Our created femoral drill guide was placed at the center of the ACL femoral footprint. A hole-in-one guide was then placed to locate the anterior tibial tunnel outlet of the tibial route. Next, the femoral and tibial tunnels were drilled. A drill pin-reamer assembly dedicated for this technique was then inserted into the knee joint and the femoral and tibial tunnels were made. The diameter of the fixation suture hole in the tibial route is 2.4 mm.
The centers of the femoral and tibial tunnels were measured by three-dimensional computed tomography (3D-CT) within a week after surgery. The center of the femoral tunnel was measured using the quadrant method, and that of the tibial tunnel was assessed using Stäubli’s technique.
Results
The mean side-to-side difference in KT-1000 measurements improved from 4.4±1.1 mm preoperatively to 0.30±0.8 mm postoperatively. The mean Lysholm score improved from 62.1±12.7 preoperatively to 96.6±4.5 postoperatively. The semitendinosus tendon was used as a graft material in 34 patients. The mean length and diameter of the obtained graft were 55.1±0.8 mm and 8.7±0.5 mm, respectively. The mean length of the intra-articular part of the graft was 25.6±2.2 mm and the mean length of the femoral route was 39.6±4.5 mm. The mean length of the tibial tunnels was 19.7±2.1 mm. The position of the femoral tunnel measured by 3D-CT was a mean of 34.8±6.1% of the distance from the posterior femoral condyle and a mean of 35.6±8.6% of the height from Blumensaat's line. The position of the tibial tunnel measured by 3D-CT was a mean of 48.1±3.6% of the distance from the medial edge of the tibia and a mean of 39.8±7.2% of the distance from the anterior edge of the tibia.

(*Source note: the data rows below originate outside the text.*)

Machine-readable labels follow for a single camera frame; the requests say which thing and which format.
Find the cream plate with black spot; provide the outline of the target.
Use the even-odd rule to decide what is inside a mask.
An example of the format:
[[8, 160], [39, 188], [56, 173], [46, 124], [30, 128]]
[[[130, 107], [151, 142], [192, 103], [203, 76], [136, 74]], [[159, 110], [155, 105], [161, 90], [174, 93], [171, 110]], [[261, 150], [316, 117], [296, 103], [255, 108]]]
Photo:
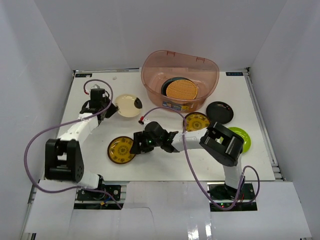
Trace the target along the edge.
[[118, 113], [125, 118], [138, 116], [143, 108], [142, 101], [137, 96], [127, 93], [117, 96], [115, 105]]

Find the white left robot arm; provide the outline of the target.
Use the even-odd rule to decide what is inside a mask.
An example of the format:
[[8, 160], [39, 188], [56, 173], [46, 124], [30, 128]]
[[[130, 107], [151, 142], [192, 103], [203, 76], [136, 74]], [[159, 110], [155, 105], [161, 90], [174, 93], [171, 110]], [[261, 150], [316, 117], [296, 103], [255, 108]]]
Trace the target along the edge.
[[45, 172], [48, 180], [72, 182], [88, 189], [94, 199], [105, 196], [102, 177], [85, 170], [81, 147], [87, 137], [104, 119], [117, 112], [103, 88], [90, 90], [90, 99], [82, 106], [78, 121], [57, 139], [45, 144]]

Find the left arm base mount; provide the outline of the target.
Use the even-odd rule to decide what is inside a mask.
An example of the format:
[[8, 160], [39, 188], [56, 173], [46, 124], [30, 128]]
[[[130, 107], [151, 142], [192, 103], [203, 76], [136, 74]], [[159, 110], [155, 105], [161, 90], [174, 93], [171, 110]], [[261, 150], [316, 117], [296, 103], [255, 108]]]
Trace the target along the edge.
[[[101, 187], [101, 190], [109, 193], [123, 207], [124, 197], [122, 197], [121, 185], [102, 184]], [[73, 208], [75, 210], [120, 210], [109, 195], [103, 192], [92, 192], [84, 189], [77, 191]]]

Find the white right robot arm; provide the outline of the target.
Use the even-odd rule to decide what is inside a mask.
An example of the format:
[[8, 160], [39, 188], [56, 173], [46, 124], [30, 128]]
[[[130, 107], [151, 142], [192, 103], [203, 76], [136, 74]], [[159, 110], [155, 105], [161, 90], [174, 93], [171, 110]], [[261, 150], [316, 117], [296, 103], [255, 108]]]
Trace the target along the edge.
[[139, 155], [160, 147], [167, 153], [204, 149], [223, 166], [226, 195], [236, 200], [244, 193], [241, 158], [244, 140], [238, 134], [216, 122], [196, 131], [168, 132], [156, 121], [133, 134], [130, 153]]

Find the blue-grey glazed plate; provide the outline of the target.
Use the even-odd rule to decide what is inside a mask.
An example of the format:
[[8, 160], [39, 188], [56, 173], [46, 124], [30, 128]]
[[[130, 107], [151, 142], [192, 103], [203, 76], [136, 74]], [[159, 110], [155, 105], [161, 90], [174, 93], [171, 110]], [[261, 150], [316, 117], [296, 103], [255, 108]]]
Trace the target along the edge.
[[166, 88], [168, 87], [168, 85], [176, 80], [189, 80], [191, 81], [190, 79], [188, 78], [185, 78], [185, 77], [172, 77], [172, 78], [169, 78], [168, 80], [166, 80], [162, 87], [161, 87], [161, 94], [166, 96]]

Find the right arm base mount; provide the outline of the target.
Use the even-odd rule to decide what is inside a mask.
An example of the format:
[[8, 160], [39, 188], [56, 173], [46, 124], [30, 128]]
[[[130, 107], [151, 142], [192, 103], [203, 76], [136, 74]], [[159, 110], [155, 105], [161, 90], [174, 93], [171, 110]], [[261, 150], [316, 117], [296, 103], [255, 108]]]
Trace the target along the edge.
[[[225, 187], [223, 183], [213, 183], [208, 185], [207, 193], [221, 208], [228, 208], [232, 205], [236, 190]], [[257, 211], [256, 200], [250, 202], [255, 196], [255, 190], [251, 183], [245, 183], [238, 195], [236, 205], [230, 212], [253, 212]]]

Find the woven bamboo tray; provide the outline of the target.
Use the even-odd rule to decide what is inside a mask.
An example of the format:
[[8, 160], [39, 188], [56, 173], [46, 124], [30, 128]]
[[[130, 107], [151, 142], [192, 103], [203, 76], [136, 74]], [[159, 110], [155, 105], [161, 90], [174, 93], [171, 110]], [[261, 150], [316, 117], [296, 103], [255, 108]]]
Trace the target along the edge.
[[165, 93], [167, 97], [173, 99], [194, 100], [198, 95], [198, 88], [190, 80], [179, 79], [170, 83]]

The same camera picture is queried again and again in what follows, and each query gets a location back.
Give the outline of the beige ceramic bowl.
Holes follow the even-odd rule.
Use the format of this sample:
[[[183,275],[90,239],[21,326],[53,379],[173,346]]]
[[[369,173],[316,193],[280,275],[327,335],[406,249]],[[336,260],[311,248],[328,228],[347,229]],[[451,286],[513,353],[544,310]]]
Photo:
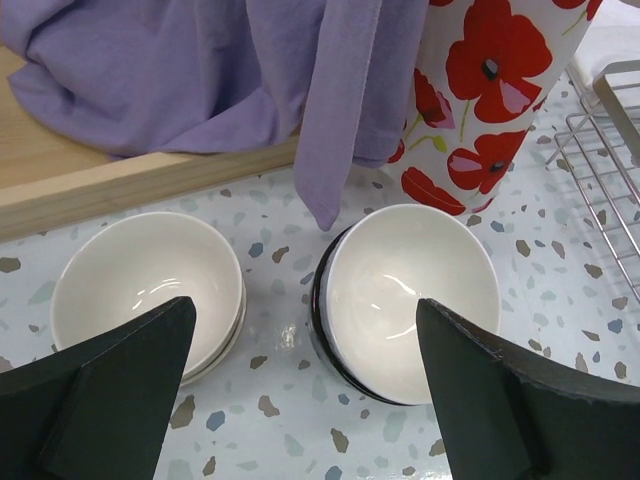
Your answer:
[[[120,220],[69,261],[50,307],[55,346],[66,349],[110,331],[177,297],[196,310],[183,384],[230,352],[246,314],[239,260],[226,238],[195,217],[151,212]]]

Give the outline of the white ceramic bowl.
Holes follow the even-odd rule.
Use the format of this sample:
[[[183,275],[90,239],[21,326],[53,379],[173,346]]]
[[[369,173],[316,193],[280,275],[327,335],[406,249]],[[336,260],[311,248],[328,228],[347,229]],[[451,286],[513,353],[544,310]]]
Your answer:
[[[481,242],[423,205],[385,207],[352,226],[322,291],[323,326],[341,363],[401,405],[431,400],[416,331],[420,300],[434,299],[491,333],[501,323],[498,281]]]

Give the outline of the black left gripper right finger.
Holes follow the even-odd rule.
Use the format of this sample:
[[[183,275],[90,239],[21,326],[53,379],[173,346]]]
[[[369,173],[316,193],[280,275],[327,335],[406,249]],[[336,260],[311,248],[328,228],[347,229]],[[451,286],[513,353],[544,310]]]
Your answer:
[[[433,299],[420,351],[455,479],[636,479],[639,389],[489,333]]]

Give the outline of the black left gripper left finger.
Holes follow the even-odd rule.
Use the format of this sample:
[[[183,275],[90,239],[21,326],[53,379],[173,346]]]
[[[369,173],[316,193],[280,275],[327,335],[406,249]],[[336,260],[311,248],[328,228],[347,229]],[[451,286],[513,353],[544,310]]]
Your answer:
[[[195,321],[175,297],[2,373],[2,478],[153,478]]]

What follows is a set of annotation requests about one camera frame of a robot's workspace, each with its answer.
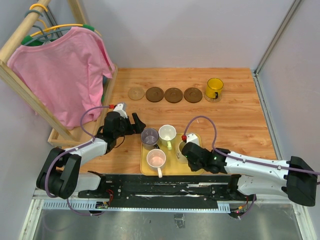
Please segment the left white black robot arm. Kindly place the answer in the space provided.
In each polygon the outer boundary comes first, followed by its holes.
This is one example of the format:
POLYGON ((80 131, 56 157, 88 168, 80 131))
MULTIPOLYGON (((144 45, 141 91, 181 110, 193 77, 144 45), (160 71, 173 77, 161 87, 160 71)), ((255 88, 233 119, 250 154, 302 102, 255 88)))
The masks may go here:
POLYGON ((115 148, 118 138, 142 133, 146 124, 136 113, 132 117, 133 124, 119 112, 108 112, 104 125, 94 138, 73 148, 53 148, 37 177, 36 187, 46 191, 51 198, 68 199, 74 192, 86 190, 96 198, 103 197, 107 193, 107 185, 101 182, 102 177, 97 173, 80 173, 80 167, 108 154, 115 148))

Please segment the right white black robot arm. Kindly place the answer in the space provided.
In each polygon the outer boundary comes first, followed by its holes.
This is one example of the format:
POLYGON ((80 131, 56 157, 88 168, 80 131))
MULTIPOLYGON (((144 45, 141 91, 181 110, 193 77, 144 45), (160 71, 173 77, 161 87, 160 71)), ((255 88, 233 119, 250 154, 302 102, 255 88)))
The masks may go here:
POLYGON ((223 148, 207 150, 193 142, 186 143, 181 153, 193 172, 203 169, 212 174, 232 175, 226 188, 232 200, 243 195, 278 195, 306 207, 316 204, 319 173, 300 157, 267 160, 223 148))

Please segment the white cup green handle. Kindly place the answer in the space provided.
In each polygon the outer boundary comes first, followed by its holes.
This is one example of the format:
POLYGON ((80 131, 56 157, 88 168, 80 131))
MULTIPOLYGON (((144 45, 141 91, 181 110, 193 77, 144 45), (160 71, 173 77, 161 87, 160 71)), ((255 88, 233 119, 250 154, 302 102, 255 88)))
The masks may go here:
POLYGON ((173 141, 177 136, 176 128, 172 125, 165 124, 159 128, 158 135, 160 143, 171 151, 173 149, 173 141))

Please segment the brown wooden coaster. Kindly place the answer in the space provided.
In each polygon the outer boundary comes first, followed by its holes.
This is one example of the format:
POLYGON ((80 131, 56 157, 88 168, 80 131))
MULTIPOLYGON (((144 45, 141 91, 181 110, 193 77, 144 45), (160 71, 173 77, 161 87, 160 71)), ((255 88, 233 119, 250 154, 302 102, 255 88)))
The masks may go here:
POLYGON ((187 88, 183 94, 185 100, 189 103, 198 103, 202 100, 203 94, 201 90, 196 87, 187 88))
POLYGON ((145 97, 148 101, 152 103, 160 102, 164 98, 164 91, 160 87, 150 87, 146 93, 145 97))
POLYGON ((165 91, 164 98, 167 102, 175 104, 182 100, 183 93, 179 88, 171 87, 165 91))

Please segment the yellow transparent cup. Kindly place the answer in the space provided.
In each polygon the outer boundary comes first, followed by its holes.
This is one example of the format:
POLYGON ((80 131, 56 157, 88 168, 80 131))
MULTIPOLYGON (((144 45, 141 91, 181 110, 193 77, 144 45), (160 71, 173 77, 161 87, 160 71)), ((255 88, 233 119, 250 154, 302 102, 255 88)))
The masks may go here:
POLYGON ((210 78, 207 81, 205 95, 210 99, 218 99, 221 96, 224 83, 219 78, 210 78))

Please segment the cream white mug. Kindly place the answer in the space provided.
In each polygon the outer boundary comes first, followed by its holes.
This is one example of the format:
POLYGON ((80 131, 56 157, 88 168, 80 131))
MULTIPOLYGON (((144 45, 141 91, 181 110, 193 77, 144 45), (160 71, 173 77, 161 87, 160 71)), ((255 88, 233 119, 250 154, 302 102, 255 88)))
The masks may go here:
POLYGON ((188 163, 188 160, 187 158, 182 154, 182 150, 183 150, 183 147, 186 145, 186 143, 184 141, 181 141, 179 144, 178 144, 178 147, 176 149, 176 157, 177 157, 177 160, 182 163, 182 164, 187 164, 188 163))

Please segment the woven rattan coaster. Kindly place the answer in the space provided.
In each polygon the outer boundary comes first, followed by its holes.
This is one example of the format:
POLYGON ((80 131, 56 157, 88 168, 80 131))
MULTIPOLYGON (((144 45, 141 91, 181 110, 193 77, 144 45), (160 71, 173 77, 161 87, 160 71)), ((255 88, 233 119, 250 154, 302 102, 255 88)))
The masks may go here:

Comparison of the tibial tunnel positions between the knees with internal rotation of the lower limb (n=22) and those without (n=13) showed no difference in the Lysholm score or the KT-1000 measurement, and the tibial tunnel positions in the knees with internal rotation were closer to the center and were more favorable.
Conclusion
This is the first report on a bone drilling method using a single drill guide in an all-inside ACL reconstruction procedure with the trans-femoral approach. This method is considered to make femoral tunnel drilling relatively easy, and to reduce the incidence of tibial damage. The tibial tunnel position was more favorable in the knees with internal rotation of the lower limb than those without.